If you find yourself rolling your eyes at Musk's proposition, then 'The Simulation,' the latest print-and-play board game from Seth Alter, the parody wiz behind gems like 'No Pineapple Left Behind' and a game about invading Texas, is probably for you.

In 'The Simulation' you and up to two other players play as nameless Silicon Valley billionaire CEOs who, "after a night of coding your most disruptive project yet," have a revelation: we're all living in a computer simulation. Unfortunately, your sleep deprived brain realizes the next morning that every other billionaire in Silicon Valley is trying to break out of the simulation, too. Can you break out of the simulation before they do and make a lot of money in the process? Are you the greatest billionaire tech mogul of them all?

'The Simulation' is far simpler than the IRL philosophical and technological premises it is based on. Two to three players take turns trying to acquire resources that will ultimately help them become the first to break out of the sim. The resources are divided into three categories (Cosmic Revelations, Money, and Buzz) and the board is divided into three distinct areas (the Show Floor, the Hallway, and the Hyperloop).

Each turn the player can either opt to pitch their brilliant simulation-breaking ideas on the Show Floor to earn some money, or travel around the hyperloop to spend their hard-earned cash on either Research and Development, The Cloud, or Burning Man.
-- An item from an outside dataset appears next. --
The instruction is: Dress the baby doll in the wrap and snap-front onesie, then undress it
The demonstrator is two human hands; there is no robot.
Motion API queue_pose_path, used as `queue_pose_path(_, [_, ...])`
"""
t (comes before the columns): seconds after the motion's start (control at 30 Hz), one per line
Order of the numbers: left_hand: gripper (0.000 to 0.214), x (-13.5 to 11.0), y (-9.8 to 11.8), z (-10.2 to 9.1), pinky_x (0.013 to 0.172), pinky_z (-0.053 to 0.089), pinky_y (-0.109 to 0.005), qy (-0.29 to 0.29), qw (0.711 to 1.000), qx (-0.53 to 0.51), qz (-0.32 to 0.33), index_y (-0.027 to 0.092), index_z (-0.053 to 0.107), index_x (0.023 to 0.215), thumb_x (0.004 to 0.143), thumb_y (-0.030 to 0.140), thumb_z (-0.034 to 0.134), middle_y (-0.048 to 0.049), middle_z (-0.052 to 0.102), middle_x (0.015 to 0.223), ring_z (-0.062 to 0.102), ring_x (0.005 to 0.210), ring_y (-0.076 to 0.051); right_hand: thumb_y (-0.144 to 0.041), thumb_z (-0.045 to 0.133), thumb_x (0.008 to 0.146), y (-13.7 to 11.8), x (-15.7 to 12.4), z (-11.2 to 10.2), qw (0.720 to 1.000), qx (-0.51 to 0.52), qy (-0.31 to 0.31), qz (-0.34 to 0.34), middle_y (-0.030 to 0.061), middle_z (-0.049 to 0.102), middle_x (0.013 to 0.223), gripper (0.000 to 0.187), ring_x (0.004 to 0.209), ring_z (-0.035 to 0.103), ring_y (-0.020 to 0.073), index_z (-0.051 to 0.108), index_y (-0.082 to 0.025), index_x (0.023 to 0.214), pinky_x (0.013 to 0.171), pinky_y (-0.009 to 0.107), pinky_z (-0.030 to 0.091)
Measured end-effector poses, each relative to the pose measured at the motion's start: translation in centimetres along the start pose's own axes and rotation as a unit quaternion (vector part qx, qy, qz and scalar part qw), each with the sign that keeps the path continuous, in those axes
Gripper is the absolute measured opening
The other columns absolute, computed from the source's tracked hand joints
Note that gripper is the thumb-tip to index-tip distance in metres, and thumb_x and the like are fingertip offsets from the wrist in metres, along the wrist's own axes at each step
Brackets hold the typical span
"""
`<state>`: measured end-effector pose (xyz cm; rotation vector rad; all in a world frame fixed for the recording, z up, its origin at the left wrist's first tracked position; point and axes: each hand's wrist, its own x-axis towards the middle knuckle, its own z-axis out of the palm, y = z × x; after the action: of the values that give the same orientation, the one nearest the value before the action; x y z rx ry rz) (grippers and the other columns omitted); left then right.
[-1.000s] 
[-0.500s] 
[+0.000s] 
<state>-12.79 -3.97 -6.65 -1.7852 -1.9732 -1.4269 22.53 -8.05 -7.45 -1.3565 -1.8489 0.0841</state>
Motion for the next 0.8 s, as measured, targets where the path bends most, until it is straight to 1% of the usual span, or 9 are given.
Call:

Each of these stations on the hyperloop will earn the player a certain amount of Buzz, Money or Cosmic Revelations depending on the card drawn at that station. Photos of naked women at Burning Man, for instance, earn the player +2 Buzz, whereas Drugs result in +2 Cosmic Revelation.

So how do you win the game? Well, you don't. It turns out that no matter how many Cosmic Revelations you have or how much Buzz you generate on social media, none of it really matters. The only point of the game is to accumulate as much money as possible, forever.